**Information supplied**
━━━━━━
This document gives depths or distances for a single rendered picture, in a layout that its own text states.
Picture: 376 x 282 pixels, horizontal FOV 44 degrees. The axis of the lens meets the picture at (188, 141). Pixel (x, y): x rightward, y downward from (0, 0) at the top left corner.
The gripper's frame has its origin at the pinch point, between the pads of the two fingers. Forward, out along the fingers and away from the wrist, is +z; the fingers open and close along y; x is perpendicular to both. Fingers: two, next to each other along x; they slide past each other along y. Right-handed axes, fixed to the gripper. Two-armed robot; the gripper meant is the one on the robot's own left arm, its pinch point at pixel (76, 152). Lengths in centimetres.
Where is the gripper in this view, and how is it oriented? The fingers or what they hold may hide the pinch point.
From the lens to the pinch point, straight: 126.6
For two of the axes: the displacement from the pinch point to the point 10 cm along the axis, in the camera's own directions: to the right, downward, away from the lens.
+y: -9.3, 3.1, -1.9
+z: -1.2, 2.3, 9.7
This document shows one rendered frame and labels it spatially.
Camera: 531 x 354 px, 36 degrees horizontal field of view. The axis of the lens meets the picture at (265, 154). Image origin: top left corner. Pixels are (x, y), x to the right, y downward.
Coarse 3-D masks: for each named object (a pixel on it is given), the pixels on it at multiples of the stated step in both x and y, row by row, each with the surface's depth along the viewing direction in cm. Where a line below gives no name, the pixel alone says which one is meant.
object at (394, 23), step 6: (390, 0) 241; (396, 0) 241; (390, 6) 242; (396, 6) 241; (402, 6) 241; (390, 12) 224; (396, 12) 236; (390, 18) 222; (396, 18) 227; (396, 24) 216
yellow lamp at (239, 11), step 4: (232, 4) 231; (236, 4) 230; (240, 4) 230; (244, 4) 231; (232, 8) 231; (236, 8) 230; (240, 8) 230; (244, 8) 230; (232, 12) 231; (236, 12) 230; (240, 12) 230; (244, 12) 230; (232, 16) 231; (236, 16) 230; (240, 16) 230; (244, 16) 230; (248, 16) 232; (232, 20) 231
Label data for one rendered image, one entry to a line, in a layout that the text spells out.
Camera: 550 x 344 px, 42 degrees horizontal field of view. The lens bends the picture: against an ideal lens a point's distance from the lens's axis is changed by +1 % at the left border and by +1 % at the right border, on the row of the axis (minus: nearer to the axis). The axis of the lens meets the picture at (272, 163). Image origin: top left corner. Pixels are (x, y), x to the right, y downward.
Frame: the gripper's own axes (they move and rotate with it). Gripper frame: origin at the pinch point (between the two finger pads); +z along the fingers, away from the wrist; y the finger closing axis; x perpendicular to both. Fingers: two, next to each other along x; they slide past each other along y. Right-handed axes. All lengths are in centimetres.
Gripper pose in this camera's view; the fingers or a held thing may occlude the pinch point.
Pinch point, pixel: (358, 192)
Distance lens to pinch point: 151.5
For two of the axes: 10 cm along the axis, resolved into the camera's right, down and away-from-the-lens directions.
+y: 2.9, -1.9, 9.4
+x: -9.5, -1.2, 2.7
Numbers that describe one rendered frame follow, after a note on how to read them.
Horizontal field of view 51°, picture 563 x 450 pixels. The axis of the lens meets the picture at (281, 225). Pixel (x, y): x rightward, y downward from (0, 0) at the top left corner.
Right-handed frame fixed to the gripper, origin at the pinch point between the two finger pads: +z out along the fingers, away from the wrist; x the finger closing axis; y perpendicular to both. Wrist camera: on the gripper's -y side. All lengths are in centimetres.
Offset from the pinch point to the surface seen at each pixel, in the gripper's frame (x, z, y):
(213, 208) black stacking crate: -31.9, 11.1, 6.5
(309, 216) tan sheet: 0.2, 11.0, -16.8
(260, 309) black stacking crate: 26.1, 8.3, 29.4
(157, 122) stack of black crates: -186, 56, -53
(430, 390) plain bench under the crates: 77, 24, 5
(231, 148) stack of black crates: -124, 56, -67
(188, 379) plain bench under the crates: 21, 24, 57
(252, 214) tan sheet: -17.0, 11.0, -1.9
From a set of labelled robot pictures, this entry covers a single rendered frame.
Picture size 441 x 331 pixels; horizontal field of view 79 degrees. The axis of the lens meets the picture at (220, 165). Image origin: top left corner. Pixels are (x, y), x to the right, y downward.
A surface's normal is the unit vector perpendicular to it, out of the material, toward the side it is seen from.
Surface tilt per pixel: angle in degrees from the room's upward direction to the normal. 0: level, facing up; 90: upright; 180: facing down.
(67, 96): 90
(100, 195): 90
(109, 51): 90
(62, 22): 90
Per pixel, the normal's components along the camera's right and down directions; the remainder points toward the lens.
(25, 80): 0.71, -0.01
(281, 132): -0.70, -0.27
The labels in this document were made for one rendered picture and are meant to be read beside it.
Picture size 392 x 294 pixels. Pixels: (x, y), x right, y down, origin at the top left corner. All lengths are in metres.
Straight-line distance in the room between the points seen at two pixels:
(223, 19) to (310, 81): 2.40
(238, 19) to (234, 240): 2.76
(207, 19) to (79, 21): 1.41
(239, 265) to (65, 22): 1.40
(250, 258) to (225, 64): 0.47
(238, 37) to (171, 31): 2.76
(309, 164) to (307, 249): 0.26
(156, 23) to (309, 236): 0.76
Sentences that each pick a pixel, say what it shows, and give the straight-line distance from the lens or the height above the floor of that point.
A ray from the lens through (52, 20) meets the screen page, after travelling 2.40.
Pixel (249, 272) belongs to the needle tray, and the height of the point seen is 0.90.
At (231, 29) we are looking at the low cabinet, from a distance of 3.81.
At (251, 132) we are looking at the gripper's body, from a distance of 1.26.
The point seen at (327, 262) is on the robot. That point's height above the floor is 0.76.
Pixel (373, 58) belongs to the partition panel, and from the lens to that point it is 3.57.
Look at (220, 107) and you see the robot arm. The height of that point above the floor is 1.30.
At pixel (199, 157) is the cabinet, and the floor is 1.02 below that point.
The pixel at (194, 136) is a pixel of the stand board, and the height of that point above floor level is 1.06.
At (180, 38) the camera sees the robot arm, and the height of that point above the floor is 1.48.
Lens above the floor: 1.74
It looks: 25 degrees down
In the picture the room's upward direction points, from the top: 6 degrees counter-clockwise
━━━━━━
**Work instruction**
From the first record to the last, print each one exactly.

**Finished exercise**
This document gives depths or distances for a single rendered picture, in a layout that its own text states.
Picture: 376 x 282 pixels, horizontal FOV 44 degrees. The axis of the lens meets the picture at (188, 141). Pixel (x, y): x rightward, y downward from (0, 0) at the top left corner.
The gripper's frame has its origin at the pinch point, between the pads of the two fingers. Forward, out along the fingers and away from the wrist, is +z; the fingers open and close along y; x is perpendicular to both. Fingers: two, next to each other along x; they slide past each other along y. Right-handed axes, fixed to the gripper. Two-armed robot; the gripper meant is the one on the robot's own left arm, its pinch point at pixel (76, 152). Lengths in centimetres.
Where is the gripper in this view, and how is it oriented? The fingers or what they hold may hide the pinch point.
From the lens to the pinch point, straight: 126.6
For two of the axes: the displacement from the pinch point to the point 10 cm along the axis, in the camera's own directions: to the right, downward, away from the lens.
+y: -9.3, 3.1, -1.9
+z: -1.2, 2.3, 9.7
This document shows one rendered frame and labels it spatially.
Camera: 531 x 354 px, 36 degrees horizontal field of view. The axis of the lens meets the picture at (265, 154). Image origin: top left corner. Pixels are (x, y), x to the right, y downward.
Coarse 3-D masks: for each named object (a pixel on it is given), the pixels on it at multiples of the stated step in both x and y, row by row, each with the surface's depth along the viewing direction in cm. Where a line below gives no name, the pixel alone says which one is meant.
object at (394, 23), step 6: (390, 0) 241; (396, 0) 241; (390, 6) 242; (396, 6) 241; (402, 6) 241; (390, 12) 224; (396, 12) 236; (390, 18) 222; (396, 18) 227; (396, 24) 216
yellow lamp at (239, 11), step 4: (232, 4) 231; (236, 4) 230; (240, 4) 230; (244, 4) 231; (232, 8) 231; (236, 8) 230; (240, 8) 230; (244, 8) 230; (232, 12) 231; (236, 12) 230; (240, 12) 230; (244, 12) 230; (232, 16) 231; (236, 16) 230; (240, 16) 230; (244, 16) 230; (248, 16) 232; (232, 20) 231
Label data for one rendered image, one entry to a line, in a layout that the text spells out.
Camera: 550 x 344 px, 42 degrees horizontal field of view. The lens bends the picture: against an ideal lens a point's distance from the lens's axis is changed by +1 % at the left border and by +1 % at the right border, on the row of the axis (minus: nearer to the axis). The axis of the lens meets the picture at (272, 163). Image origin: top left corner. Pixels are (x, y), x to the right, y downward.
Frame: the gripper's own axes (they move and rotate with it). Gripper frame: origin at the pinch point (between the two finger pads); +z along the fingers, away from the wrist; y the finger closing axis; x perpendicular to both. Fingers: two, next to each other along x; they slide past each other along y. Right-handed axes. All lengths are in centimetres.
Gripper pose in this camera's view; the fingers or a held thing may occlude the pinch point.
Pinch point, pixel: (358, 192)
Distance lens to pinch point: 151.5
For two of the axes: 10 cm along the axis, resolved into the camera's right, down and away-from-the-lens directions.
+y: 2.9, -1.9, 9.4
+x: -9.5, -1.2, 2.7
Numbers that describe one rendered frame follow, after a note on how to read them.
Horizontal field of view 51°, picture 563 x 450 pixels. The axis of the lens meets the picture at (281, 225). Pixel (x, y): x rightward, y downward from (0, 0) at the top left corner.
Right-handed frame fixed to the gripper, origin at the pinch point between the two finger pads: +z out along the fingers, away from the wrist; x the finger closing axis; y perpendicular to both. Wrist camera: on the gripper's -y side. All lengths are in centimetres.
Offset from the pinch point to the surface seen at each pixel, in the gripper's frame (x, z, y):
(213, 208) black stacking crate: -31.9, 11.1, 6.5
(309, 216) tan sheet: 0.2, 11.0, -16.8
(260, 309) black stacking crate: 26.1, 8.3, 29.4
(157, 122) stack of black crates: -186, 56, -53
(430, 390) plain bench under the crates: 77, 24, 5
(231, 148) stack of black crates: -124, 56, -67
(188, 379) plain bench under the crates: 21, 24, 57
(252, 214) tan sheet: -17.0, 11.0, -1.9
From a set of labelled robot pictures, this entry covers a single rendered frame.
Picture size 441 x 331 pixels; horizontal field of view 79 degrees. The axis of the lens meets the picture at (220, 165). Image origin: top left corner. Pixels are (x, y), x to the right, y downward.
A surface's normal is the unit vector perpendicular to it, out of the material, toward the side it is seen from.
Surface tilt per pixel: angle in degrees from the room's upward direction to the normal. 0: level, facing up; 90: upright; 180: facing down.
(67, 96): 90
(100, 195): 90
(109, 51): 90
(62, 22): 90
Per pixel, the normal's components along the camera's right and down directions; the remainder points toward the lens.
(25, 80): 0.71, -0.01
(281, 132): -0.70, -0.27
The labels in this document were made for one rendered picture and are meant to be read beside it.
Picture size 392 x 294 pixels. Pixels: (x, y), x right, y down, origin at the top left corner. All lengths are in metres.
Straight-line distance in the room between the points seen at two pixels:
(223, 19) to (310, 81): 2.40
(238, 19) to (234, 240): 2.76
(207, 19) to (79, 21): 1.41
(239, 265) to (65, 22): 1.40
(250, 258) to (225, 64): 0.47
(238, 37) to (171, 31): 2.76
(309, 164) to (307, 249): 0.26
(156, 23) to (309, 236): 0.76
Sentences that each pick a pixel, say what it shows, and give the straight-line distance from the lens or the height above the floor of that point.
A ray from the lens through (52, 20) meets the screen page, after travelling 2.40.
Pixel (249, 272) belongs to the needle tray, and the height of the point seen is 0.90.
At (231, 29) we are looking at the low cabinet, from a distance of 3.81.
At (251, 132) we are looking at the gripper's body, from a distance of 1.26.
The point seen at (327, 262) is on the robot. That point's height above the floor is 0.76.
Pixel (373, 58) belongs to the partition panel, and from the lens to that point it is 3.57.
Look at (220, 107) and you see the robot arm. The height of that point above the floor is 1.30.
At pixel (199, 157) is the cabinet, and the floor is 1.02 below that point.
The pixel at (194, 136) is a pixel of the stand board, and the height of that point above floor level is 1.06.
At (180, 38) the camera sees the robot arm, and the height of that point above the floor is 1.48.
Lens above the floor: 1.74
It looks: 25 degrees down
In the picture the room's upward direction points, from the top: 6 degrees counter-clockwise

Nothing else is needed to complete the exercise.